Ahmet Altan à sa sortie de prison. (c) Bülent Kilic - AFP.
Un tribunal turc a ordonné ce lundi 4 novembre la remise en liberté, mais sous contrôle judiciaire, du journaliste et écrivain Ahmet Altan. Incarcéré depuis septembre 2016, condamné à la prison à perpétuité le 16 février 2018, peine confirmée en appel le 3 mai 2019 mais condamnation annulée par la Cour de Cassation en juillet 2019, l'homme âgé de 69 ans a passé 1.138 jours derrière les barreaux (lire ici).Si la cour a condamné l'esprit critique de la société turque à une lourde peine (dix ans et demi de prison), en l'accusant d'avoir aidé une organisation terroriste (sans en faire partie), elle a statué sur sa libération, eu égard au temps qu'il a déjà passé derrière les barreaux (et sans doute aux possibilités qui lui sont ouvertes de faire appel du jugement).
L'ancienne journaliste et auteure Nazlı Ilıcak, 74 ans, a été libérée en même temps que lui, ayant été pour sa part condamnée à une peine un peu moins lourde, huit ans et neuf mois de prison.
Quant à Mehmet Altan, le frère d'Ahmet Altan qui avait été libéré en juin 2018, il est définitivement acquitté et libéré des mesures de contrôle judiciaire.
A sa sortie de prison, Ahmet Altan, ancien rédacteur en chef du quotidien "Taraf", a déclaré:
"Ils essaient de faire en sorte que les intellectuels évitent de poser des questions. Nous allons les interroger. Nous avons vu ce qu'est la prison. Si nécessaire, nous y retournerons. Ils doivent revenir à l'Etat de droit. Nous n'avons pas peur."Largement soutenu en France, notamment par son éditeur, Ahmet Altan a publié en septembre un récit de sa vie en prison, "Je ne reverrai plus le monde" (textes de prison traduits du turc par Julien Lapyre de Cabanes, Actes Sud, 224 pages). Un titre qui vient heureusement d'être démenti. Un livre de résistance qui réunit dix-neuf textes allant de son arrestation le 10 septembre 2016 à 5h42, le jour de l'Aïd, à la force illimitée de l'écrivain passe-muraille.
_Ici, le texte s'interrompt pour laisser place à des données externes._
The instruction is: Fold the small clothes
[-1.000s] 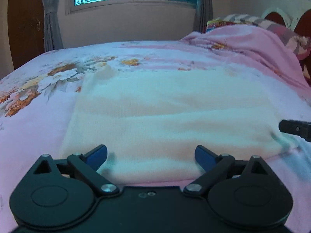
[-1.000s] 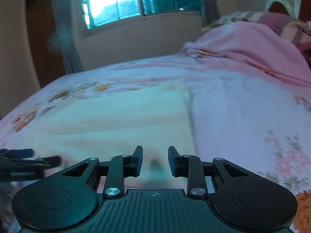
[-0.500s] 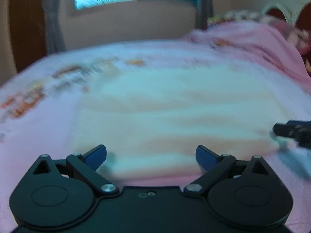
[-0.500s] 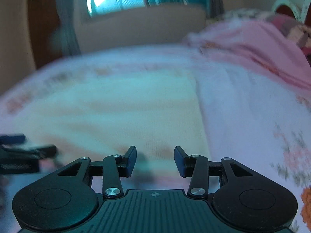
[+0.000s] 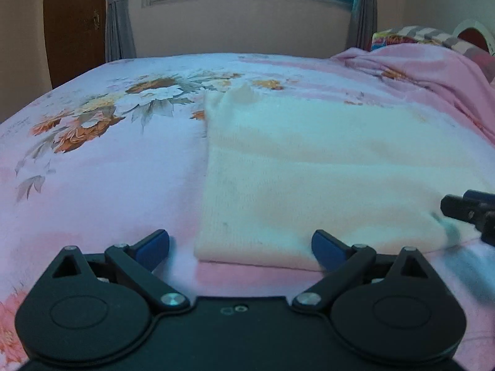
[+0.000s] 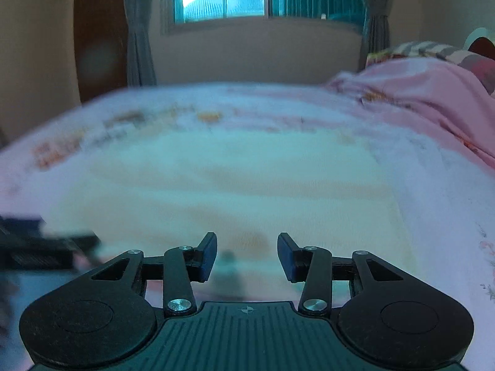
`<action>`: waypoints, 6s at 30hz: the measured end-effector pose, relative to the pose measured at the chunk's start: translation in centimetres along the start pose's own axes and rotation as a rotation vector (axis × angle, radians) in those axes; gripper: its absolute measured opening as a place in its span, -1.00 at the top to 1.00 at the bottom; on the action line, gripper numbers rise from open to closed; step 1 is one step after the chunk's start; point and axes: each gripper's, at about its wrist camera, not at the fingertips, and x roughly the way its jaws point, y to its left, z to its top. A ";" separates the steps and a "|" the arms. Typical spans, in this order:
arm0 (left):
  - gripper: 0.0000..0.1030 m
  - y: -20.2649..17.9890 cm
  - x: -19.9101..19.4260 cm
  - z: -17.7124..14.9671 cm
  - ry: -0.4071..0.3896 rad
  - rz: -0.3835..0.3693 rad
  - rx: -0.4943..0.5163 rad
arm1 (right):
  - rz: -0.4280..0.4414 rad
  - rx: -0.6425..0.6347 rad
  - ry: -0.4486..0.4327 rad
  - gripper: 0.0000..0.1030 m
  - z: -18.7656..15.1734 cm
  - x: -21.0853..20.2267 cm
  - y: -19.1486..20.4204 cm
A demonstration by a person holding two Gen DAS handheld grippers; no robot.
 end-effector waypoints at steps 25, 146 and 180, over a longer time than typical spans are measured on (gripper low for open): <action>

Dans le premier texte, la phrase banale prononcée sans réfléchir dans la voiture de police qui l'emmène vers le cachot mais qui partage Ahmet Altan entre son corps et son esprit. Résistance envers et contre tout.
Le livre se termine par ces mots:
"J'écris cela dans une cellule de prison.
Mais je ne suis pas en prison.
Je suis écrivain.
Je ne suis ni là où je suis, ni là où je ne suis pas.
Vous pouvez me jeter en prison, vous ne m'enfermerez jamais.
Car comme tous les écrivains, j'ai un pouvoir magique: je passe sans encombre les murailles."
Les lettres sont des merveilles à lire. Bien sûr, elles racontent l'arrestation, la prison, les souvenirs, l'audition, le verdict. Mais ce ne sont que les filigranes car on découvre surtout la formidable pensée, les débats d'idées, les émotions, les espoirs et les moments de découragement d'un homme qui n'a jamais rien lâché d'aucune de ses valeurs. Un recueil sans pathos qui n'en est que plus glaçant dans la description d'une prison turque, telle que voulue par le régime en place.